It appears that internal combustion engines (ICE) have been in existence forever, as of course they have changed lifestyles and economies the world over. ICE have provided stimulus to the economies in manufacturing, trading carbon footprint, the energy companies and the environment. Compared to a century ago, ICE of today is very different, equipped with most advanced features that make the automobile a fun to drive experience. They provide the pep to a vehicle, while managing power delivery through driver demand.
The basic purpose of an ICE is to provide tractive power through combustion of a fuel. Types of fuels could range from gasoline, diesel, bio-diesel, ethanol, hydrogen or CNG. Each of these energy sources has challenged the mobility fraternity to become innovative to extract the most power out of them, by maintaining longevity of engine components, their reliability and efficiency to the highest possible limits. Electronics and controls were developed to adapt to each of these avatars of fuels and engines. Packaging an ICE under the hood has its own interesting aspects in terms of NVH, thermal management, wiring, robustness and vehicle styling. The ICE have amazingly high power and energy density, are flexible enough for various vehicle platforms and capable to meet regulations across multi-modal automotive ecosystems.
In today’s context of societal needs, transportation, environmental efficiency, reliability and recyclability, the ICE plays a central and primary role. Understanding the changes in an ICE that will affect the carbon footprint of a vehicle and the gm/km of CO2 are more importantly the factors that mandate more research and innovation. The competitive edge of a vehicle is dependent on its carbon footprint through the ICE. The combustion, firing order of cylinders in an engine, shape and size of the pistons, the fuel pressure, the type of injectors, intelligent sensors, amount of oxygen with the air-density decide the tailpipe emissions and carbon footprint. In the last few decades, turbo chargers and superchargers have positively impacted the power delivery and improved tailpipe emissions. However, recent radical breakthroughs are awaited to address dramatic improvements.
In a hybrid powertrain, engine is more of a supplementary source of energy. It is integrated with a motor in the package, with unique control architectures, sequenced power delivery, and importantly the ability to deliver higher efficiency. Achieving a lower carbon footprint by integrating the ICE is more of an experienced art than a science. The physics of each of these components are known separately, but in the hybrid powertrain, it is the finesse by which they are made to work in unison to deliver the desired cahier de charge is important in a vehicle design specification.
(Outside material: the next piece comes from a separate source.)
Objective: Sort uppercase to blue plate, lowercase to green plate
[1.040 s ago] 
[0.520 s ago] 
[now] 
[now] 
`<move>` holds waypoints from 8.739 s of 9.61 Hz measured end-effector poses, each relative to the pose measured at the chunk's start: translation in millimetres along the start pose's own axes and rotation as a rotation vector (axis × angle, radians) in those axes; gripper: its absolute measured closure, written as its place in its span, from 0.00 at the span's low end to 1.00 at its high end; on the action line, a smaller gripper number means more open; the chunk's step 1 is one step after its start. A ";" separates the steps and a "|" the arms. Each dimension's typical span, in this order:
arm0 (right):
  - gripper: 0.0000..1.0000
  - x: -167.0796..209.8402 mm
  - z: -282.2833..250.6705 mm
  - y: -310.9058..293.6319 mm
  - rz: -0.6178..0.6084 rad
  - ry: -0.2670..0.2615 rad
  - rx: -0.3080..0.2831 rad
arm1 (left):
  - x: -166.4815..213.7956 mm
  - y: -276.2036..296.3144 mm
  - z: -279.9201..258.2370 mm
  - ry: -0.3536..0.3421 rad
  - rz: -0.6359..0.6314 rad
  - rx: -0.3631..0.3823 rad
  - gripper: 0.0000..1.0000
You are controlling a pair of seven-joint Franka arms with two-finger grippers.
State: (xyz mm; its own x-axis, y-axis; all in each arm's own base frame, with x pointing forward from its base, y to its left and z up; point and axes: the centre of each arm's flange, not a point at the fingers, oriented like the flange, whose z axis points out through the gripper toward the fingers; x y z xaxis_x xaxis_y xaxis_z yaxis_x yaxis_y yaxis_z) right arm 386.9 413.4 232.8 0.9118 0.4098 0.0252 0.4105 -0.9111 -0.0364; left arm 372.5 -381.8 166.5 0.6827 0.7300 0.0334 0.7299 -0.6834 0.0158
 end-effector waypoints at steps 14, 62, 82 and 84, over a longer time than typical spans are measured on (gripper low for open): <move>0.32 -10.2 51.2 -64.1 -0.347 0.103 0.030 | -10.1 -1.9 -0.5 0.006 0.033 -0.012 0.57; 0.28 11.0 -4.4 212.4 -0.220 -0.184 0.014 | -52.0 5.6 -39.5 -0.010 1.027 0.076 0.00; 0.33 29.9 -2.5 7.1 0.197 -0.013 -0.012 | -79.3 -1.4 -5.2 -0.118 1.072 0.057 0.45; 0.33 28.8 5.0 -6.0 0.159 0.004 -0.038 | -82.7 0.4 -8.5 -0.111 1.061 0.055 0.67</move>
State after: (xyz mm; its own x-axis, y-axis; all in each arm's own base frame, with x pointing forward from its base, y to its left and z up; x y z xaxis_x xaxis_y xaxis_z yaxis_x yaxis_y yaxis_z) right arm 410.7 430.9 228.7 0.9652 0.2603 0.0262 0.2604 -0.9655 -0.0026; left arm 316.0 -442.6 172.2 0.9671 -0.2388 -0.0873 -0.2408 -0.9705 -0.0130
Due to traffic patterns and socio-techno pressures, the drivers’ demands have changed along with vehicle usages. They are visual & digital, impatient to get power with the least pedal input, look for a seamless cleaner vehicle that delivers fun driving. ICE can modulate and meet these driver expectations, real-time.
The latest trend in data analytics is to be able to map such and other driver behaviours with their demands in different settings to match the ICE power delivery in a conventional or hybrid vehicle. There are technology demonstrators of virtual power delivery to change the output of an engine especially in robotized endurance vehicle testing and systems developments. This ability to increase or decrease power virtually in an engine will be a paradigm shift in ICE development, speed to market, manufacturing costs and navigating the carbon footprints in a variety of sustainable transportation models of the mobility industry. ICE is the one-off that can do it all.